** Problem to solve **
The answer must consist of every line from the entries below that contains the word "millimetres".

** Supplied records **
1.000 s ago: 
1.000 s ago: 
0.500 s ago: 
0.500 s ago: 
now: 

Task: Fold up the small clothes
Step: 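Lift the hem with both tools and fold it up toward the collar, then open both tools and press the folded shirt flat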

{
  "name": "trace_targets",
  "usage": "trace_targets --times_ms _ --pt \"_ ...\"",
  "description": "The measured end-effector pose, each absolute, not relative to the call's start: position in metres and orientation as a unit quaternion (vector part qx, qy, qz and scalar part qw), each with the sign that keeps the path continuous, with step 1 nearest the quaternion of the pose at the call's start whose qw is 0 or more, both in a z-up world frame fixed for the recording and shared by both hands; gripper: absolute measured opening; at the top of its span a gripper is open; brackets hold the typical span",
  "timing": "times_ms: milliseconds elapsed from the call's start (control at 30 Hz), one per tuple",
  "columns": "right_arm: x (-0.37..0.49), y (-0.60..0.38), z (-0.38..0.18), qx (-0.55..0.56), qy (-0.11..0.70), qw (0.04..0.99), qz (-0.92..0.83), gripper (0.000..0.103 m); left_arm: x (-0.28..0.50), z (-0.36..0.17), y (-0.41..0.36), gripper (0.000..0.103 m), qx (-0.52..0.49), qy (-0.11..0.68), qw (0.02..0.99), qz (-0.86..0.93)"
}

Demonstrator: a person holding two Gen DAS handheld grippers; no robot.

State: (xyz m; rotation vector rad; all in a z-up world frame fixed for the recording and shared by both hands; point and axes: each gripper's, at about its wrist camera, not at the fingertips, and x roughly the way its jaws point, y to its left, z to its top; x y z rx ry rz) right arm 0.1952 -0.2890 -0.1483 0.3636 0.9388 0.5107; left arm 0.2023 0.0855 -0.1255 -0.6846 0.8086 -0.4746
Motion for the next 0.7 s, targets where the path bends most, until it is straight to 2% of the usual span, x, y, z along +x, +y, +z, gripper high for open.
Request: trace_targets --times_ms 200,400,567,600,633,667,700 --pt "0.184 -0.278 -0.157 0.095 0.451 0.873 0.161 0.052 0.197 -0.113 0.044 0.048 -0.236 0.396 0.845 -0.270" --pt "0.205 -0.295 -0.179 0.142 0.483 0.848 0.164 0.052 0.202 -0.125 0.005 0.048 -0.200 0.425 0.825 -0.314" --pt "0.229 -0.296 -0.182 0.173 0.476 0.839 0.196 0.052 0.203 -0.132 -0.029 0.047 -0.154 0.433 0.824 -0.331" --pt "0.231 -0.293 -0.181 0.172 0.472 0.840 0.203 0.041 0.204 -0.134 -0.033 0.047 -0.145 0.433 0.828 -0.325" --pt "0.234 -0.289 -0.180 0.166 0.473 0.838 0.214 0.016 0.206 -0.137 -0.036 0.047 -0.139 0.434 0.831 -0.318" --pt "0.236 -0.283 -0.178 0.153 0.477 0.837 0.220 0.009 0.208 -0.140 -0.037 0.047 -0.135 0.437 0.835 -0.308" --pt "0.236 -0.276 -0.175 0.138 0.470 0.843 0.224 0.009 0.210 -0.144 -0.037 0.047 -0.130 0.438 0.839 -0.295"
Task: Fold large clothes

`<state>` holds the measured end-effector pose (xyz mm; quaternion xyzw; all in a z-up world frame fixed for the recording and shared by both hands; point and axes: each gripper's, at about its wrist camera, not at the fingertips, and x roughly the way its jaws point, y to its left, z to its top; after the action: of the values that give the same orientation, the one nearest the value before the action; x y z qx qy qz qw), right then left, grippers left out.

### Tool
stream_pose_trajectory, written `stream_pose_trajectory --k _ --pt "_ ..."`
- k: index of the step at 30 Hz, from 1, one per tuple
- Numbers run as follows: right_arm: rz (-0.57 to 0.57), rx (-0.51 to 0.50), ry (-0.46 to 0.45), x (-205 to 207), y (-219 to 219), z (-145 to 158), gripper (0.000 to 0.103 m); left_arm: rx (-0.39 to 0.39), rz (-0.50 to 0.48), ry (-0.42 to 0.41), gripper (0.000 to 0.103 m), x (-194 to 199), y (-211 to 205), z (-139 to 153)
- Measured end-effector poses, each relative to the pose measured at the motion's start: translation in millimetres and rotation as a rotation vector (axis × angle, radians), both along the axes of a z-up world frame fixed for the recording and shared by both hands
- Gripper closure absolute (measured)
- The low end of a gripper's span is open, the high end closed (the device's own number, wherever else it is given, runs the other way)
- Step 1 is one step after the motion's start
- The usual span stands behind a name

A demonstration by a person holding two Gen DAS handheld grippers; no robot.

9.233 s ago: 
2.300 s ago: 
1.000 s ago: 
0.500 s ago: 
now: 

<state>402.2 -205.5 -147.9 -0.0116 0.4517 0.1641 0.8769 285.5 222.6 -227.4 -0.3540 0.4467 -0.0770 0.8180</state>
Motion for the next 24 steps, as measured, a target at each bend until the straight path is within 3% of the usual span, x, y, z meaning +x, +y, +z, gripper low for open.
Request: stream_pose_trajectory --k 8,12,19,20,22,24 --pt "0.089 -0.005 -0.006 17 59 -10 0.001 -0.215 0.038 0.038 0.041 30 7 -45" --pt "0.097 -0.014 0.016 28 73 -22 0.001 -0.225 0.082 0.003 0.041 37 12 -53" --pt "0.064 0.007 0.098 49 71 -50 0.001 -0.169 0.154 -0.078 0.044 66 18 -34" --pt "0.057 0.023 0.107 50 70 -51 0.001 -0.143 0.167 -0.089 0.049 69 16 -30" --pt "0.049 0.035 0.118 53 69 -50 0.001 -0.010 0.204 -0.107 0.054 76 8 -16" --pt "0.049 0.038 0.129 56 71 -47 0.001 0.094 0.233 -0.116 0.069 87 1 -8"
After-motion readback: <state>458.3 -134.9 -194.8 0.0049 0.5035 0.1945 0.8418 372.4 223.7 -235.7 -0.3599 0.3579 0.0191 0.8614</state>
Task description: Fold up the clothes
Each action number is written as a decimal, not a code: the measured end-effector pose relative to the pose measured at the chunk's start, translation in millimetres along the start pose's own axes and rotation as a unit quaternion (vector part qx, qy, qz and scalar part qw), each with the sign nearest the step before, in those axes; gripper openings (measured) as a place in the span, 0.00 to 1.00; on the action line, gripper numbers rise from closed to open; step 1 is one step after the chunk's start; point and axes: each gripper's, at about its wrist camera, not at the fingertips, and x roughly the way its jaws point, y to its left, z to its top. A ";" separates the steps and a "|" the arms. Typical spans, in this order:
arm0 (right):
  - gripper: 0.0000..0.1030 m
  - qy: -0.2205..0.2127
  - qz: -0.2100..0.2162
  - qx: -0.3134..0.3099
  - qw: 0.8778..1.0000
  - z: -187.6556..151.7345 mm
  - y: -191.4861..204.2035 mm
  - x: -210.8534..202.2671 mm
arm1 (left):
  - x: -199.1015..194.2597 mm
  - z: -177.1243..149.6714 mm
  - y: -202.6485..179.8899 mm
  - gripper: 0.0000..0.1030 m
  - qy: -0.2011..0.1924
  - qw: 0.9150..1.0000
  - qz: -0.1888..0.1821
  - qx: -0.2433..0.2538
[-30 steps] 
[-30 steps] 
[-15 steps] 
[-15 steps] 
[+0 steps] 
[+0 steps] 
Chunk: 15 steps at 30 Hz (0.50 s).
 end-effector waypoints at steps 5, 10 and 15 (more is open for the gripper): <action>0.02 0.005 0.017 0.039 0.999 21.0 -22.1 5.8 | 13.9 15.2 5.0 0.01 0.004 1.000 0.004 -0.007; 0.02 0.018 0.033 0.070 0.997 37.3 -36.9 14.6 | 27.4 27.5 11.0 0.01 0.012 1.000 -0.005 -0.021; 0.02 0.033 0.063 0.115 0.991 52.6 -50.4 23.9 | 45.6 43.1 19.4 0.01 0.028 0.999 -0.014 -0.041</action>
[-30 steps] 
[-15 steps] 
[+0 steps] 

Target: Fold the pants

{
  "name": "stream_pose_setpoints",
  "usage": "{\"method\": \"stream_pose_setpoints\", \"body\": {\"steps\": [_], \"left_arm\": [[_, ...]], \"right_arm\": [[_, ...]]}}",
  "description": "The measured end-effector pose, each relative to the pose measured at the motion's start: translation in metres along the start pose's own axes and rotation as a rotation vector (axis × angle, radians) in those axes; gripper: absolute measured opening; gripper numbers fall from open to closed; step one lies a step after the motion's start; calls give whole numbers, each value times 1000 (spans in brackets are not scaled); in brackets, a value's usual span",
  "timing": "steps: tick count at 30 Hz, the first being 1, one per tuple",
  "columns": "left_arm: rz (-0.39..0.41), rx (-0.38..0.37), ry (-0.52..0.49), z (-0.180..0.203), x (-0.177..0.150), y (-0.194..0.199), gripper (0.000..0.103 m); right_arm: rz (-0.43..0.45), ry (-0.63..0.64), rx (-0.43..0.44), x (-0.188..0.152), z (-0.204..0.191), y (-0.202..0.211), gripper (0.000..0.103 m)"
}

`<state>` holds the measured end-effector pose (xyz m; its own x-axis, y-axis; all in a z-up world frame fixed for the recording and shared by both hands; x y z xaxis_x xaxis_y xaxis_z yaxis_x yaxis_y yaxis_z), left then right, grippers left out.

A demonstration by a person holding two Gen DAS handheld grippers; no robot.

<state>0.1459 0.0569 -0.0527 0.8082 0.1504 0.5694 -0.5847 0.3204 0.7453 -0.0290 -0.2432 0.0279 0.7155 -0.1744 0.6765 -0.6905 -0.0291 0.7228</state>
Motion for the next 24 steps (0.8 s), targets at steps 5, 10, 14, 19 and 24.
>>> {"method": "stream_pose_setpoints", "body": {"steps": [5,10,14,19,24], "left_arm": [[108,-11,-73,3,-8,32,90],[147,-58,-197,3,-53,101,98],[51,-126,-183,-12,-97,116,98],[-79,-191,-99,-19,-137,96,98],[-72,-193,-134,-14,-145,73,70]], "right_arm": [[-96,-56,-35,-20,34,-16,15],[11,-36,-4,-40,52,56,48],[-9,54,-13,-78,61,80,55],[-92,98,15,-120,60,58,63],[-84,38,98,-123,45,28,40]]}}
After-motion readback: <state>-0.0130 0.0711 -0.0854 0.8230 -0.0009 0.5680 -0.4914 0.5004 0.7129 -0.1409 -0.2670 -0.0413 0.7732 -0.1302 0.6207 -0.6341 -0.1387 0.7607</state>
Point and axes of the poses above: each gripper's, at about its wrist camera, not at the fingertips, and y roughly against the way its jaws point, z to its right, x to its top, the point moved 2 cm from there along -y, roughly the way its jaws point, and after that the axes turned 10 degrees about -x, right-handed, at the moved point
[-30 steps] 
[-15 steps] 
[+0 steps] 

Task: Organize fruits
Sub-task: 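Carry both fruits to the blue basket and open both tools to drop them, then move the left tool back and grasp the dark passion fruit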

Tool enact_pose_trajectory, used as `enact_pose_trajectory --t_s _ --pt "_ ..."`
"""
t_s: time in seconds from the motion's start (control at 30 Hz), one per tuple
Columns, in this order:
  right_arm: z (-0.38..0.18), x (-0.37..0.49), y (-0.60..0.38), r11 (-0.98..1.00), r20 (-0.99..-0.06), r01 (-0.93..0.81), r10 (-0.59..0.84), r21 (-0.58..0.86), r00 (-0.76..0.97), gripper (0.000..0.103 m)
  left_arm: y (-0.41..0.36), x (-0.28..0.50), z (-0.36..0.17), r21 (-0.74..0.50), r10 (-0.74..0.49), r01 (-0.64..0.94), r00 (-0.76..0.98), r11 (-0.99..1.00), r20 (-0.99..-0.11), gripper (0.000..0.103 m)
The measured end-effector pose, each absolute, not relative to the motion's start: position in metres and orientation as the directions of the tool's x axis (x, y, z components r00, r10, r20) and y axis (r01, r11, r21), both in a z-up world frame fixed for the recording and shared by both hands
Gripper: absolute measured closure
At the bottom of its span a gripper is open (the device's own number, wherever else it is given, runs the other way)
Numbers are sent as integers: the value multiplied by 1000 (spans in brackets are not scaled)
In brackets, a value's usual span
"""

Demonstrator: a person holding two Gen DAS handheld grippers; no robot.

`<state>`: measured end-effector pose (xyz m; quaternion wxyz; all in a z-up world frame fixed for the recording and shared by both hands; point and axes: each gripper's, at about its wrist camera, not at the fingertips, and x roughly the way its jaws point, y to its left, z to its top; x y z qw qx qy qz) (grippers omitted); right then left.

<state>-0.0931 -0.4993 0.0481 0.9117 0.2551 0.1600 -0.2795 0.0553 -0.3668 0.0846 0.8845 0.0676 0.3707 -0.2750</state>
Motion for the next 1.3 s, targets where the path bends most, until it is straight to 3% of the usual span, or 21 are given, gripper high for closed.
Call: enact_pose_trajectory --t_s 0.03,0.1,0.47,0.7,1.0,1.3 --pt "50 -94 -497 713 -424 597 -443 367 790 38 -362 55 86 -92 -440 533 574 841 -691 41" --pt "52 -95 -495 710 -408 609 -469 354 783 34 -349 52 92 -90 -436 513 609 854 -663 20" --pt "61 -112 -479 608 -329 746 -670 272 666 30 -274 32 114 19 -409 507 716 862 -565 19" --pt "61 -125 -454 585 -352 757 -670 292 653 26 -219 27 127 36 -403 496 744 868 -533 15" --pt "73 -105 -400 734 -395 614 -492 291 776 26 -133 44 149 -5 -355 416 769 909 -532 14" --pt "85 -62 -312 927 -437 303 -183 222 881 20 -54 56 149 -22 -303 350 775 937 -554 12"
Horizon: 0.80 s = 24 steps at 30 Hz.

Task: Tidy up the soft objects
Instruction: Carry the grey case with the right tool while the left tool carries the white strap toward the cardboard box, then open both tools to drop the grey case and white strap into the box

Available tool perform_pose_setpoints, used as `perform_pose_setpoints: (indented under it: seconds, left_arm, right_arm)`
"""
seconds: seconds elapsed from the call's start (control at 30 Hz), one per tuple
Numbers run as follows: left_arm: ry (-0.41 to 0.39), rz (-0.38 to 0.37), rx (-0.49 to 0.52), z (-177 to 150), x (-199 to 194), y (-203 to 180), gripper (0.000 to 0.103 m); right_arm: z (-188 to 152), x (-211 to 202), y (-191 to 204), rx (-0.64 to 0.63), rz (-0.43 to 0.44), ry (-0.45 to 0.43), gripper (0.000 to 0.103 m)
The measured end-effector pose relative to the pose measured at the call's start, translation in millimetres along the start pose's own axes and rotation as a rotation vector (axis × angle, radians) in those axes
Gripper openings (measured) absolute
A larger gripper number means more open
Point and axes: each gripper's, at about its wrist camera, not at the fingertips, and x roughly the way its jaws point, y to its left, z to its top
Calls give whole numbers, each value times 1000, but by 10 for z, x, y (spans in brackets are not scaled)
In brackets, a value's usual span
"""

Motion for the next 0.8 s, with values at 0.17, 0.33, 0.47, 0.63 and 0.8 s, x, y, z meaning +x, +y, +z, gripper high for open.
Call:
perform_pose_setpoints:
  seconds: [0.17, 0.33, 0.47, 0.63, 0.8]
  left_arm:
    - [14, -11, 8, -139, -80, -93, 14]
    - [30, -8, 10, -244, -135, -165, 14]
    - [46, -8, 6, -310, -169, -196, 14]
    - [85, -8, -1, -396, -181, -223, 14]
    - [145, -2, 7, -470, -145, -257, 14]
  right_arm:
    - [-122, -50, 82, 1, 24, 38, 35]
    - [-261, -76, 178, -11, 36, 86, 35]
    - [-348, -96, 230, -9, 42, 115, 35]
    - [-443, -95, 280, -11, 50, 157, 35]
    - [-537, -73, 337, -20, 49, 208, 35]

** Reply to the exercise **
- Measured end-effector poses, each relative to the pose measured at the motion's start: translation in millimetres and rotation as a rotation vector (axis × angle, radians), both along the axes of a z-up world frame fixed for the recording and shared by both hands
Each action number is written as a decimal, not a code: the measured end-effector pose relative to the pose measured at the chunk's start, translation in millimetres along the start pose's own axes and rotation as a unit quaternion (vector part qx, qy, qz and scalar part qw), each with the sign nearest the step before, in those axes; gripper openings (measured) as a place in the span, 0.00 to 1.00; on the action line, gripper numbers rise from closed to open; step 1 is one step after the chunk's start; point and axes: each gripper's, at about its wrist camera, not at the fingertips, and x roughly the way its jaws point, y to its left, z to its top. A ";" separates the steps and a "|" the arms. Typical spans, in this order:
The measured end-effector pose relative to the pose measured at the call's start, translation in millimetres along the start pose's own axes and rotation as a rotation vector (axis × angle, radians) in those axes

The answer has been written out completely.